離縁を告げた夜、堅物御曹司の不器用な恋情が激愛豹変する
上司の裏切り
「……美味しい」
珀人さんが仕事から帰ってきた夜。
ダイニングの椅子につき、グラスに入ったレモネードをストローでおそるおそる飲んだ私は、まったく吐き気を覚えずに飲み込めたことに驚いていた。
水でさえ飲むのがつらい時もあるのに、珀人さんの手作りレモネードはそのまま一気に一杯飲みきってしまった。
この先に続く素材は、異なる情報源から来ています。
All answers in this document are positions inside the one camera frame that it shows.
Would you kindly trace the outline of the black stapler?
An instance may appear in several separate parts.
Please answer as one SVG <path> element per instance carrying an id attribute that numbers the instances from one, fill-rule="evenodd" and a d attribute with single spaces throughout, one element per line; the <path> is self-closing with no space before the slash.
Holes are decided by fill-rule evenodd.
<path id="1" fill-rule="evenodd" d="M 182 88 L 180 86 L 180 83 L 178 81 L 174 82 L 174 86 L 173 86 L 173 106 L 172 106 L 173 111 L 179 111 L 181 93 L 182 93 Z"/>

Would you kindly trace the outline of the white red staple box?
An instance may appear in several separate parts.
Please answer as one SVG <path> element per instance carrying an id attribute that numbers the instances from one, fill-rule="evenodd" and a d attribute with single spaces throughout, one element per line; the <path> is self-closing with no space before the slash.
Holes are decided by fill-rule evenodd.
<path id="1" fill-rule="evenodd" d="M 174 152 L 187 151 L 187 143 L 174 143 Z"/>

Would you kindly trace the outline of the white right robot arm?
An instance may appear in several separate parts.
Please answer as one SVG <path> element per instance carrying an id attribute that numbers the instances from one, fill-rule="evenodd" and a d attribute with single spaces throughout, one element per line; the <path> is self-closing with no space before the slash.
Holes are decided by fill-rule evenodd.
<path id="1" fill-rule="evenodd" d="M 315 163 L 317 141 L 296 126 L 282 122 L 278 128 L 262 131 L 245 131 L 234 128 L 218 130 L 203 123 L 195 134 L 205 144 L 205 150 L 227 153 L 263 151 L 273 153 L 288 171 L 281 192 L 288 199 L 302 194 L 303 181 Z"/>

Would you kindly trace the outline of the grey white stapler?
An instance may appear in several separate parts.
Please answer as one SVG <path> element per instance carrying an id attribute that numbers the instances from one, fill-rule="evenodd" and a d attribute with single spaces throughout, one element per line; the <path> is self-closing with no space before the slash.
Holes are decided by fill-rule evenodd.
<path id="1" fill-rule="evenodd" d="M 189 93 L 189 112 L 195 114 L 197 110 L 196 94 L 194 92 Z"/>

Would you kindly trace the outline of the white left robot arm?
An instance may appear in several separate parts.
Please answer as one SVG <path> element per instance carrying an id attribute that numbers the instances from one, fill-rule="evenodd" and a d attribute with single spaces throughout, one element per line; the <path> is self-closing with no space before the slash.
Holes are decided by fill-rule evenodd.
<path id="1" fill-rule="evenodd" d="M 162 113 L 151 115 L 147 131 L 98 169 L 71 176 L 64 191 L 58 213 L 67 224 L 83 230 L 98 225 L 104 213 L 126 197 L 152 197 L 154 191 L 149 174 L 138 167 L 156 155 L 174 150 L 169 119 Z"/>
キッチンから私の様子を見守っていた珀人さんが、にこにこしながら追加のレモネードシロップをガラスの保存瓶に作っている。
「よかった。皮に農薬や防カビ剤を使っていない安全な国産レモンを探すのに、あちこちのスーパーを回った甲斐がある」
「お忙しいのにありがとうございます」
「ところで悠花、明日からの会社はどうする?」
「もちろん行きます。昼間は比較的元気ですし、仕事をしている方が吐き気も落ち着くので」
「……無理はするなよ。俺は明日接待で遅くなるし、その翌日からは出張だ。なにかあってもすぐに駆けつけられないかもしれない」
「はいっ。十分気をつけて過ごします」
レモネード効果で元気になったのもあるけれど、彼が私を信じて背中を押してくれるようになったのが本当にうれしくて、明るく返事をした。